Walsh Allyn, Moore Ainsley, Barber Anne, Opsteen Joanne
Department of Family Medicine at McMaster University in Hamilton, Ont.
Clinical Director in the School of Nursing at York University in Toronto, Ont.
Can Fam Physician. 2014 Jun;60(6):e316, e318-21.
To examine the role of nurse practitioners (NPs) as educators of family medicine residents in order to better understand the interprofessional educational dynamics in a clinical teaching setting.
A qualitative descriptive approach, using purposive sampling.
A family practice centre that is associated with an academic department of family medicine and is based in an urban area in southern Ontario.
First-year (8 of 9) and second-year (9 of 10) family medicine residents whose training program was based at the family practice centre, and all NPs (4 of 4) who worked at the centre.
Semistructured interviews were conducted, which were audiotaped and transcribed. An iterative approach was used for coding and analysis. Data management software guided organization and analysis of the data.
Four interconnected themes were identified: role clarification, professional identity formation, factors that enhance the educational role of NPs, and factors that limit the educational role of NPs. Although residents recognized NPs' value in team functioning and areas of specialized knowledge, they were unclear about NPs' scope of practice. Depending on residents' level of training, residents tended to respond differently to teaching by NPs. More of the senior residents believed they needed to think like physicians and preferred clinical teaching from physician teachers. Junior residents valued the step-by-step instructional approach used by NPs, and they had a decreased sense of vulnerability when being taught by NPs. Training in teaching skills was helpful for NPs. Barriers to providing optimal education included opportunity, time, and physician attitudes.

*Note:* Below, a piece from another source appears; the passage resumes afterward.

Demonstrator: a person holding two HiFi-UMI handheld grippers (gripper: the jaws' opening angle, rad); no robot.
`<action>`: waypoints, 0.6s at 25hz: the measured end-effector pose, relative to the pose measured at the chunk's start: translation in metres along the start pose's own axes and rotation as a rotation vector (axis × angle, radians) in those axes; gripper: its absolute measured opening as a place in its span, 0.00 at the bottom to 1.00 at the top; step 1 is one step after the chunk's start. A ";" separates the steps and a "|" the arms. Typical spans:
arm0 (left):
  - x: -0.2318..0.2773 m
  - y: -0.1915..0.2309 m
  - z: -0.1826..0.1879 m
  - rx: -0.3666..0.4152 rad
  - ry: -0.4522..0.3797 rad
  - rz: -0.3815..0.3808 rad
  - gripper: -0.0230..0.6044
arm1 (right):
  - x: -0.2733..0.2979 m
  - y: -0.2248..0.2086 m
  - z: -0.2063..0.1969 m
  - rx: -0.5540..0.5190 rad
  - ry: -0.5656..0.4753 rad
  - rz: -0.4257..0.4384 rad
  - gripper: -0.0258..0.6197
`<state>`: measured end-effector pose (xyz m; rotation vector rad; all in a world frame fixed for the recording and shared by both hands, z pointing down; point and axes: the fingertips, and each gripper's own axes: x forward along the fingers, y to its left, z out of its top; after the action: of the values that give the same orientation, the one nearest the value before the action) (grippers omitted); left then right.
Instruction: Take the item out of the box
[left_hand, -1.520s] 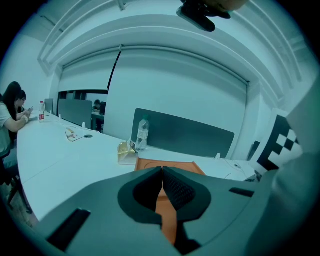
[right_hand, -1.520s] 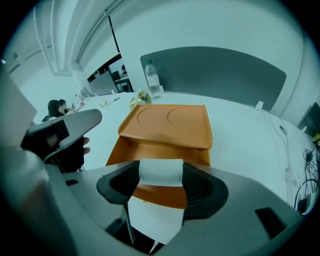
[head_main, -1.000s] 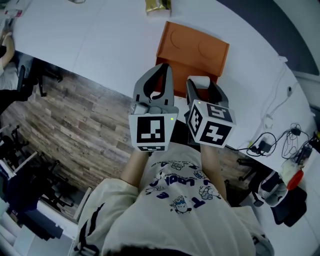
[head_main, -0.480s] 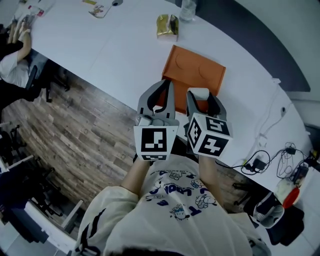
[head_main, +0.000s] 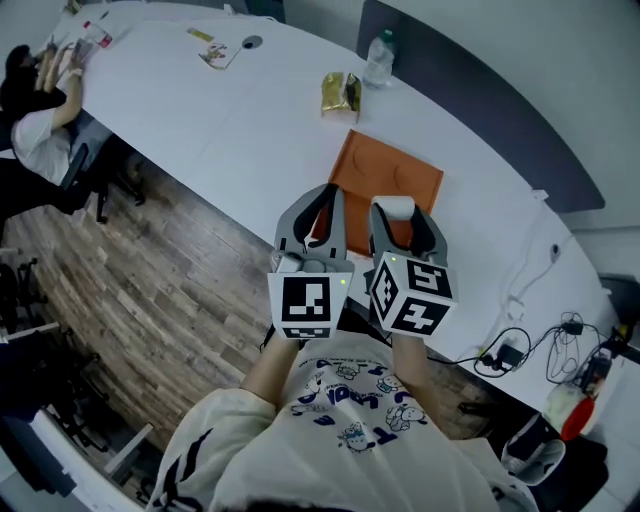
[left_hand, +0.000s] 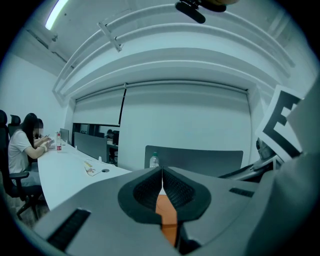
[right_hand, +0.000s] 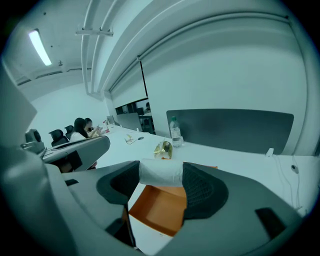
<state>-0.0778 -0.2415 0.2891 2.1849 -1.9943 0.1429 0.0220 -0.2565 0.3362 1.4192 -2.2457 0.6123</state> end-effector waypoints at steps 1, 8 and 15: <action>-0.002 0.001 0.002 0.004 -0.002 0.003 0.07 | -0.002 0.002 0.002 -0.003 -0.011 0.004 0.47; -0.015 0.005 0.015 0.006 -0.031 0.025 0.07 | -0.014 0.016 0.019 -0.030 -0.082 0.043 0.47; -0.029 0.013 0.032 0.014 -0.077 0.054 0.07 | -0.025 0.036 0.036 -0.058 -0.172 0.079 0.47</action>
<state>-0.0955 -0.2204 0.2530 2.1776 -2.1003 0.0820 -0.0043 -0.2447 0.2876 1.4089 -2.4423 0.4611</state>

The lack of an intentional orientation of family medicine residents to NPs' scope of practice and educational role can lead to difficulties in interprofessional education. More explicit recognition of the evolving professional identity of family medicine residents might decrease resistance to teaching by NPs and ensure that interprofessional teaching and learning strategies are effective. Faculty development opportunities for all educators are required to manage these issues, both to ensure teaching competencies and to reinforce positive interprofessional collaboration.
探讨执业护士(NPs)作为家庭医学住院医师教育者的角色,以便更好地理解临床教学环境中的跨专业教育动态。
采用目的抽样的定性描述性方法。
一个与家庭医学学术部门相关联、位于安大略省南部市区的家庭医疗中心。
培训项目以该家庭医疗中心为基地的一年级(9人中有8人)和二年级(10人中有9人)家庭医学住院医师,以及在该中心工作的所有执业护士(4人中有4人)。
进行半结构化访谈,录音并转录。采用迭代方法进行编码和分析。数据管理软件指导数据的组织和分析。
确定了四个相互关联的主题:角色澄清、职业身份形成、增强执业护士教育角色的因素以及限制执业护士教育角色的因素。尽管住院医师认识到执业护士在团队运作和专业知识领域的价值,但他们不清楚执业护士的执业范围。根据住院医师的培训水平,他们对执业护士教学的反应往往不同。更多的高年级住院医师认为他们需要像医生一样思考,更喜欢医生教师的临床教学。低年级住院医师重视执业护士采用的循序渐进的教学方法,并且在接受执业护士教学时他们的脆弱感降低。教学技能培训对执业护士有帮助。提供最佳教育的障碍包括机会、时间和医生的态度。
家庭医学住院医师对执业护士的执业范围和教育角色缺乏有意的认知可能导致跨专业教育出现困难。更明确地认识家庭医学住院医师不断演变的职业身份可能会减少对执业护士教学的抵触,并确保跨专业教学和学习策略有效。需要为所有教育者提供师资发展机会来处理这些问题,既要确保教学能力,又要加强积极的跨专业协作。